Thump. Thump. Swoosh.
“How are your kids doing?” he asked.
“All right. Angie’s still working up in Telluride. Ray Jr., well, you saw him. He acts like a normal 13-year-old, doesn’t he?”
“I didn’t know there was a normal 13-year old.”
She smiled ruefully. “I could have been normal.”
He ignored the chance to follow-up and get more personal, which in other circumstances would have been of interest but was, at this moment, a distraction from more pressing matters.
“I need to know why you said it could be dangerous for me to ask questions about Ray.”
“I don’t know,” she said. “I can’t say.”
“You don’t know or you can’t say?”
“I don’t know.”
“How can I help you if you won’t tell me the truth?”
“I never asked for your help,” she replied a little sharply. “I don’t need your help and I don’t want your help. Especially not if you’re going to keep acting like I’m a liar.”

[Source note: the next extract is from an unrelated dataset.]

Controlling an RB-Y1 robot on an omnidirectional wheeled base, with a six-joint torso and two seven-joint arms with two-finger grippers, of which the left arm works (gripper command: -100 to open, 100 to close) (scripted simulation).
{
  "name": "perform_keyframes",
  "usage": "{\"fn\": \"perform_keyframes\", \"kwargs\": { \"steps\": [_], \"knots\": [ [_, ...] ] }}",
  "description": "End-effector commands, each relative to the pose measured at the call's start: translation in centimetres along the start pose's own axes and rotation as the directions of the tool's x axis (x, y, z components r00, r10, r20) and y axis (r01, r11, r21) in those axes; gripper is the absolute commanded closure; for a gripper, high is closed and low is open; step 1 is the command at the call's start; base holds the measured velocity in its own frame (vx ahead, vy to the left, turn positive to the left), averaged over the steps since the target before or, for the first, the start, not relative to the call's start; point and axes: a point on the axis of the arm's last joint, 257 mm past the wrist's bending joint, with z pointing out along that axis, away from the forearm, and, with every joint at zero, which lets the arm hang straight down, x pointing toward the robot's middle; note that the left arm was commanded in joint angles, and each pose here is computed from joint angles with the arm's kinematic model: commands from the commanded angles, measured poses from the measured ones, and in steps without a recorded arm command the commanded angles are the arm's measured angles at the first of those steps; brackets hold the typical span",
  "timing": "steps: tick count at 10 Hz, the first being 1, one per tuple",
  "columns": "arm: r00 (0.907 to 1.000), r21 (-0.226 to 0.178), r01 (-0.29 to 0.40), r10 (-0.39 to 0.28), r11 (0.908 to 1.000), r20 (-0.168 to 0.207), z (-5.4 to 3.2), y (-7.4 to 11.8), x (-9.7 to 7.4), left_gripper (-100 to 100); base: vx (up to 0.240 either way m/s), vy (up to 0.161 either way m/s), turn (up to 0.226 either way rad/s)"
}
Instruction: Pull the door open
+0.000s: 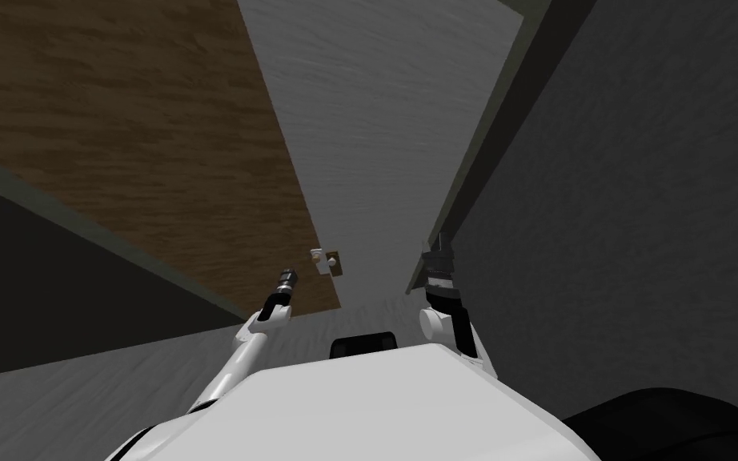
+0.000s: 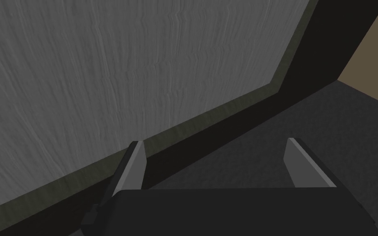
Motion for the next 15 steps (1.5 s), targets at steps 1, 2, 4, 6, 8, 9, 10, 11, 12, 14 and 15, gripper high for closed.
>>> {"fn": "perform_keyframes", "kwargs": {
  "steps": [1, 2, 4, 6, 8, 9, 10, 11, 12, 14, 15],
  "knots": [
    [1.0000, -0.005, -0.003, 0.003, 1.0000, 0.005, -0.38, 0.3, -0.4, -100, -0.192, 0.025, 0.030],
    [1.0000, -0.006, -0.002, 0.002, 1.0000, 0.003, -0.48, 0.4, -0.3, -100, -0.207, -0.014, 0.014],
    [1.0000, -0.004, 0.002, -0.002, 1.0000, -0.009, -0.56, 0.4, 0.4, -100, -0.191, -0.048, 0.003],
    [0.9993, 0.005, 0.013, -0.013, 0.9999, -0.036, -0.45, 0.0, 2.0, -100, -0.195, -0.040, -0.042],
    [0.9956, 0.035, 0.035, -0.032, 0.9988, -0.088, 0.22, -1.3, 5.6, -100, -0.114, -0.109, -0.178],
    [0.9970, 0.026, 0.028, -0.026, 0.9993, -0.073, -0.09, -0.8, 4.4, -100, -0.013, -0.060, -0.030],
    [0.9993, 0.009, 0.012, -0.012, 0.9999, -0.036, -0.64, 0.0, 1.7, -100, -0.054, 0.072, 0.240],
    [0.9999, 0.001, 0.003, -0.003, 1.0000, -0.015, -0.90, 0.3, 0.2, -100, -0.055, 0.117, 0.175],
    [1.0000, -0.006, -0.006, 0.006, 1.0000, 0.006, -1.18, 0.6, -1.3, -100, -0.020, 0.092, 0.125],
    [0.9984, -0.017, -0.024, 0.025, 0.9996, 0.051, -1.72, 0.9, -4.3, -100, 0.076, 0.094, 0.112],
    [0.9981, -0.017, -0.026, 0.027, 0.9995, 0.056, -1.73, 0.8, -4.7, -100, 0.171, 0.080, 0.046]
  ]
}}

“I’m sorry,” he said. “I just wish you’d tell me why you think it’s dangerous.”
“It’s just time to stop,” she said without conviction. “Nothing good can come of it, no matter what happened to Ray. That’s how people survive here. It’s what we do and we’re good at it. We accept whatever happens and then we move on.”
“Does it involve the DeRichters?”
“Everything on the West End involves the DeRichters,” she sighed. “Nobody likes having somebody snooping around, asking questions about them, especially the DeRichters. They probably know you went to see Elizabeth in Cortez. You ask a lot of questions, you know. Too many, probably.”
“If nobody asks questions, you’ll never know what happened to Ray.”
“Maybe that’s just as well,” she said. “That’s why I decided today that when I got home from work I’d make pies instead of worrying. I’ve done enough worrying and it hasn’t helped one bit.”
“I can understand that,” he said. “At least you can eat the pies and they taste good.”
At an impasse, they didn’t talk much more, but he made no move to leave and she allowed him to feel at home. He lay down on her sofa while she cleaned up the kitchen.